Moirai se conecta diretamente a um banco de dados que armazena as respostas do jogador. A partir desse banco de dados, o jogo recupera apenas os dados necessários para uma jogada, ou seja, as respostas do último jogador e os nomes fornecidos dos últimos cinco jogadores. Um usuário escreveu um script que inseria registros continuamente neste banco de dados, não apenas tornando o jogo impossível de jogar – todas as respostas dentro desse período seriam as mesmas – mas também travando o banco de dados.

Johnson sabe como impedir que isso aconteça, mas não tem tempo, dinheiro ou recursos. As pessoas responsáveis pelo ataque posteriormente enviou uma mensagem a Johnson na Steam, o que levou a uma longa conversa. Quando questionados por que eles sobrecarregaram o banco de dados, eles simplesmente responderam “Por que eu achei engraçado.”

“Só pela zoeira, né?” Johnson respondeu.

“Pode apostar, cara”, o hacker respondeu.

Mais tarde, Johnson perguntou aos hackers o que eles achavam do jogo. “Achei interessante e que a câmera e a neblina deixavam tudo assustador”, responderam eles. “O posicionamento da câmera, a velocidade lenta do jogador, faz você se sentir vulnerável.”

Buscando outra solução

Chris fez um esforço para explorar opções melhores do que derrubar o jogo permanentemente. “Entrei em contato com a Valve há uma semana para retirar o jogo e explorar possíveis ações a serem tomadas contra o invasor”, ele escreveu para mim em um e-mail de acompanhamento. “O jogo foi desativado com razoável rapidez, no entanto, não ouvi uma palavra deles em resposta ao invasor.”

No geral, ele está desapontado, mas não muito abalado. Ele pretende ajudar a construir uma versão offline do jogo para ajudar os speedrunners, mas não será projetada para o jogo normal. “É decepcionante, mas me sinto bem com isso”, disse ele.

“A resposta dos jogadores excedeu completamente as nossas expectativas, por isso estamos bastante contentes. A demonstração de apoio que recebemos da comunidade após anunciar a aposentadoria dos jogos foi muito encorajadora. ”

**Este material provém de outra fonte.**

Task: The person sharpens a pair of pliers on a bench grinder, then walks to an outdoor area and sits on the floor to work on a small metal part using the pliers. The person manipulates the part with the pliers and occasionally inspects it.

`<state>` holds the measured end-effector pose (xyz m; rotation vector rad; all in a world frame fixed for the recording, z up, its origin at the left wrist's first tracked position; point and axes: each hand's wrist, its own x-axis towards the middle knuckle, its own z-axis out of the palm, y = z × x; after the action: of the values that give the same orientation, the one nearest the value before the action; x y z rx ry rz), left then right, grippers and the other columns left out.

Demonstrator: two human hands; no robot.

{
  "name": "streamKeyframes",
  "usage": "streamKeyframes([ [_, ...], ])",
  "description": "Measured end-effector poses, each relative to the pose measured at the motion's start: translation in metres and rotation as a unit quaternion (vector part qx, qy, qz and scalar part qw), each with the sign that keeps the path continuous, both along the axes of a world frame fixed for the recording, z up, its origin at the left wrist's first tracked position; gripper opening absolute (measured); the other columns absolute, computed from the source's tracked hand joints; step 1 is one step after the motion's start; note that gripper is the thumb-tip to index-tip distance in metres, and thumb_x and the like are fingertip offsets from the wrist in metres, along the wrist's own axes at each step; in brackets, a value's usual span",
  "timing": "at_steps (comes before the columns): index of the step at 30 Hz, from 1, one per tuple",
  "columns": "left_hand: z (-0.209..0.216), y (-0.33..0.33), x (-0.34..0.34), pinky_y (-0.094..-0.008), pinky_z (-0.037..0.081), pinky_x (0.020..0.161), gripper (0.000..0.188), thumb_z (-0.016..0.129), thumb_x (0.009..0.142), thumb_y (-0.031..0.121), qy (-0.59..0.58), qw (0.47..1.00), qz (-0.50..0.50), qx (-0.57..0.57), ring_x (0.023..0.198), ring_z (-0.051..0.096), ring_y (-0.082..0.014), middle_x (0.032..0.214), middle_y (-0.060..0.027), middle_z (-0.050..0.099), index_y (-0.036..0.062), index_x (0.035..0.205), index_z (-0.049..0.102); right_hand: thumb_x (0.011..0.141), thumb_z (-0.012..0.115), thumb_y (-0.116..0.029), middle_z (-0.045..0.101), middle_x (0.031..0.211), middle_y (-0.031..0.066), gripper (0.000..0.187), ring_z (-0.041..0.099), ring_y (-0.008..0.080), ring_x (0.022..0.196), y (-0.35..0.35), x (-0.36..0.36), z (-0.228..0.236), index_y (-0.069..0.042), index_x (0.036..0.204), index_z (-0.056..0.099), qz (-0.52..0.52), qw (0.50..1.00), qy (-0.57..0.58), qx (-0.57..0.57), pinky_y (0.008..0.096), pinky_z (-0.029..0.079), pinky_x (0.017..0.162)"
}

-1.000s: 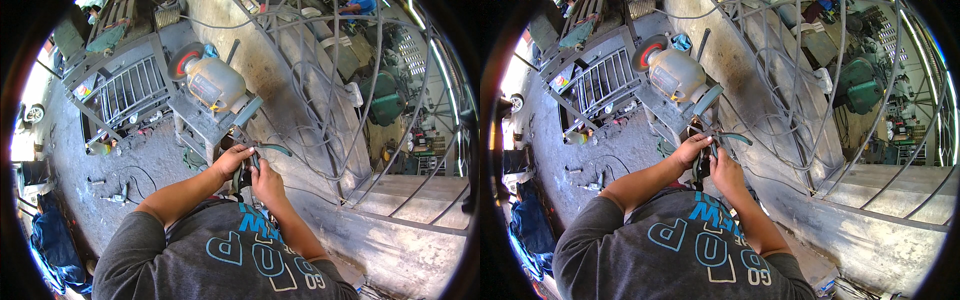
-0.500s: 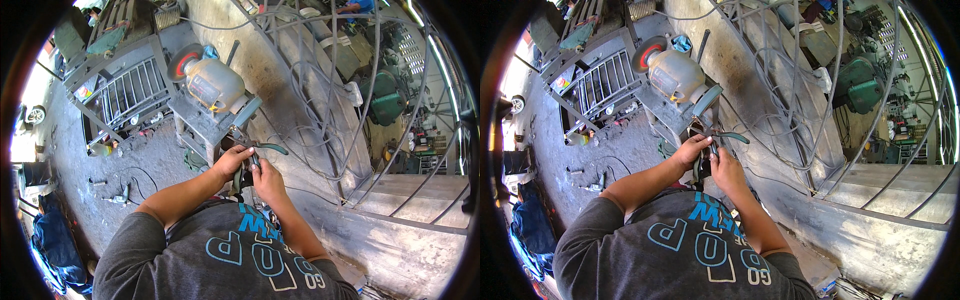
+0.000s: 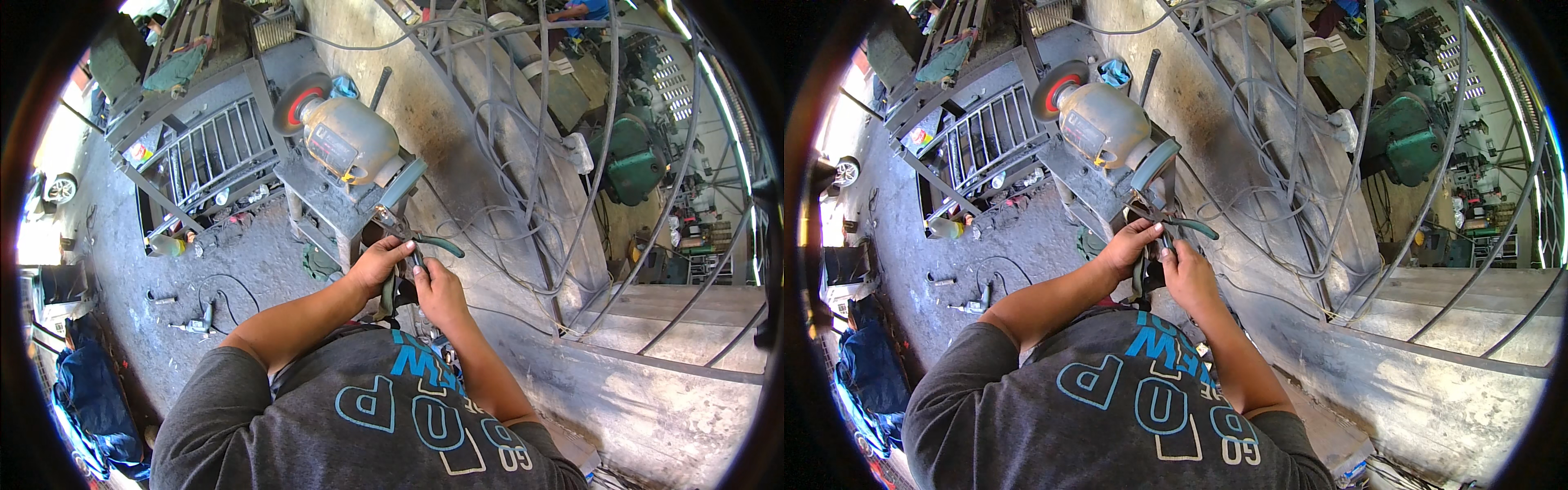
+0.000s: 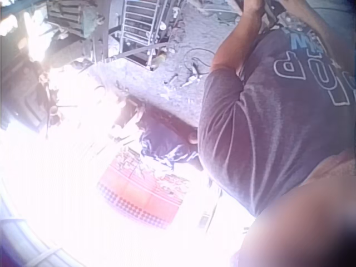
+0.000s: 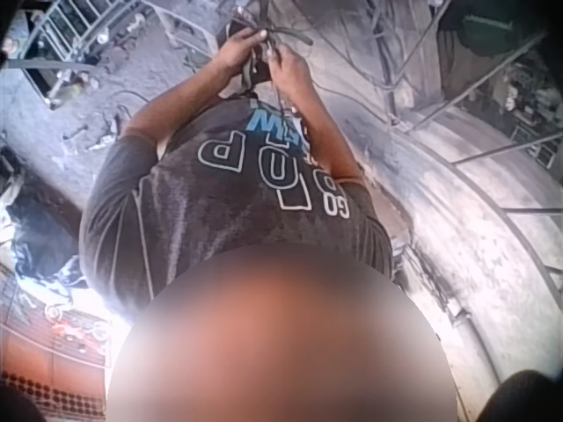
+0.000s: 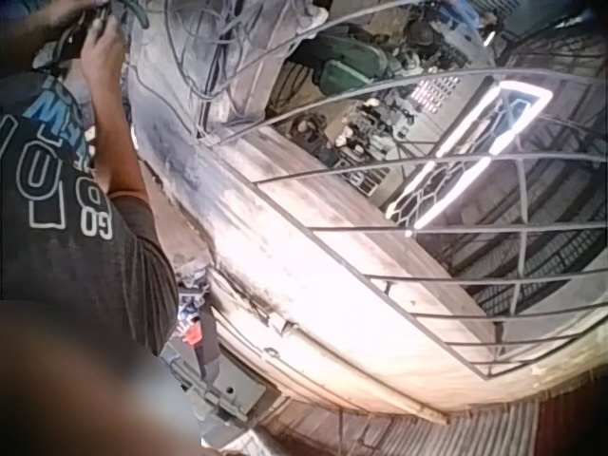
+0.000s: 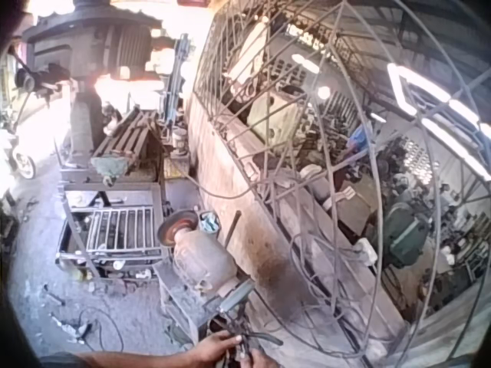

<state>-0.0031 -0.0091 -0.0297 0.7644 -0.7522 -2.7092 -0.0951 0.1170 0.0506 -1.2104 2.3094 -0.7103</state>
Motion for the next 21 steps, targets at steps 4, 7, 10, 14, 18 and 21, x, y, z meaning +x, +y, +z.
streamKeyframes([
  [4, 0.002, 0.000, 0.001, -0.0311, 0.053, 0.071, 0.025, 0.071, 0.094, 0.027, -0.021, 1.000, 0.000, -0.014, 0.078, 0.062, -0.0136, 0.089, -0.0037, 0.065, 0.0043, 0.100, 0.063, 0.098, 0.055, -0.027, 0.067, 0.092, 0.0277, 0.031, 0.065, 0.0469, 0.087, 0.000, -0.002, -0.005, 0.002, 0.110, 0.061, -0.011, 1.000, -0.016, -0.004, 0.0514, 0.051, 0.076],
  [7, 0.003, 0.001, 0.001, -0.0314, 0.053, 0.071, 0.025, 0.070, 0.095, 0.027, -0.021, 1.000, 0.000, -0.011, 0.079, 0.062, -0.0135, 0.090, -0.0036, 0.065, 0.0045, 0.101, 0.062, 0.098, 0.057, -0.025, 0.066, 0.085, 0.0268, 0.029, 0.066, 0.0454, 0.082, 0.000, -0.003, -0.007, 0.002, 0.107, 0.062, -0.021, 0.999, -0.028, -0.032, 0.0479, 0.051, 0.070],
  [10, 0.004, 0.001, 0.003, -0.0315, 0.053, 0.072, 0.024, 0.070, 0.095, 0.026, -0.016, 1.000, -0.003, -0.006, 0.081, 0.062, -0.0134, 0.091, -0.0032, 0.065, 0.0051, 0.102, 0.063, 0.098, 0.057, -0.027, 0.066, 0.092, 0.0302, 0.033, 0.065, 0.0482, 0.090, 0.001, -0.005, -0.007, 0.004, 0.108, 0.062, -0.033, 0.996, -0.088, -0.009, 0.0496, 0.051, 0.075],
  [14, 0.005, 0.002, 0.005, -0.0310, 0.053, 0.074, 0.021, 0.069, 0.095, 0.025, -0.009, 1.000, 0.001, -0.002, 0.084, 0.062, -0.0131, 0.093, -0.0024, 0.066, 0.0060, 0.103, 0.064, 0.098, 0.057, -0.027, 0.065, 0.087, 0.0285, 0.031, 0.064, 0.0480, 0.084, 0.001, -0.007, -0.008, 0.002, 0.104, 0.062, -0.047, 0.991, -0.121, -0.009, 0.0476, 0.049, 0.071],
  [18, 0.003, 0.003, 0.006, -0.0301, 0.053, 0.074, 0.019, 0.069, 0.096, 0.023, -0.004, 1.000, 0.003, 0.001, 0.084, 0.062, -0.0128, 0.094, -0.0018, 0.066, 0.0064, 0.102, 0.064, 0.099, 0.055, -0.027, 0.064, 0.080, 0.0249, 0.029, 0.061, 0.0437, 0.072, 0.002, -0.012, -0.014, 0.001, 0.100, 0.063, -0.053, 0.985, -0.165, -0.012, 0.0448, 0.048, 0.067],
  [21, -0.001, 0.003, 0.008, -0.0293, 0.052, 0.075, 0.018, 0.069, 0.096, 0.023, -0.020, 1.000, 0.001, -0.006, 0.085, 0.062, -0.0125, 0.095, -0.0019, 0.067, 0.0065, 0.103, 0.065, 0.099, 0.055, -0.026, 0.060, 0.071, 0.0170, 0.028, 0.059, 0.0298, 0.063, 0.003, -0.015, -0.020, 0.001, 0.098, 0.064, -0.061, 0.975, -0.215, -0.014, 0.0402, 0.046, 0.062],
])
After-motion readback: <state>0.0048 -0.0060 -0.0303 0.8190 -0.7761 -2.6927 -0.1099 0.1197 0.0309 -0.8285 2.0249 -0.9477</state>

É um destino interessante – embora decepcionante – para um jogo que testou a maneira como nos envolvemos moralmente com o que jogamos. Frequentemente, a moralidade nos jogos é estatística: faça um certo número de coisas boas e ruins e obtenha o resultado correspondente.

A moralidade nos jogos digitais

Enquanto isso, a moral geralmente é demonstrada como parte de uma narrativa, não como parte de um sistema. Quando a moral está ligada à narrativa, o criador do jogo geralmente descreve, ensina ou prescreve uma moral de alguma forma.

Isso não era verdade em Moirai. Na verdade, apenas forçou você a se avaliar: como você se comporta quando acha que ninguém está ouvindo. Ele testou sua reação a alguns dilemas morais cabeludos e também, secretamente no início, testando se você pode reagir sem ser um idiota. (Isso sou eu sendo moralista, desculpe).

“Normalmente, no ponto em que as pessoas estão digitando algo … espero que eles tenham percebido o que está acontecendo”, disse Johnson. “Nesse ponto, muitas pessoas podem refletir sobre sua decisão anterior de deixar alguém passar e pensar ‘bem, na verdade, as escolhas que estou fazendo aqui são importantes’, na medida em que realmente importam em um jogo. Ou, pelo menos, [as decisões] têm mais impacto do que se pensava inicialmente.

“Mas também há esse outro aspecto do jogador, esperançosamente, percebendo que o que quer que escrevam no jogo, eles ainda estão meio impotentes para influenciar a resposta dos outros jogadores. O próximo jogador, que chega mais tarde para decidir seu destino. Existe uma espécie de vulnerabilidade aí.”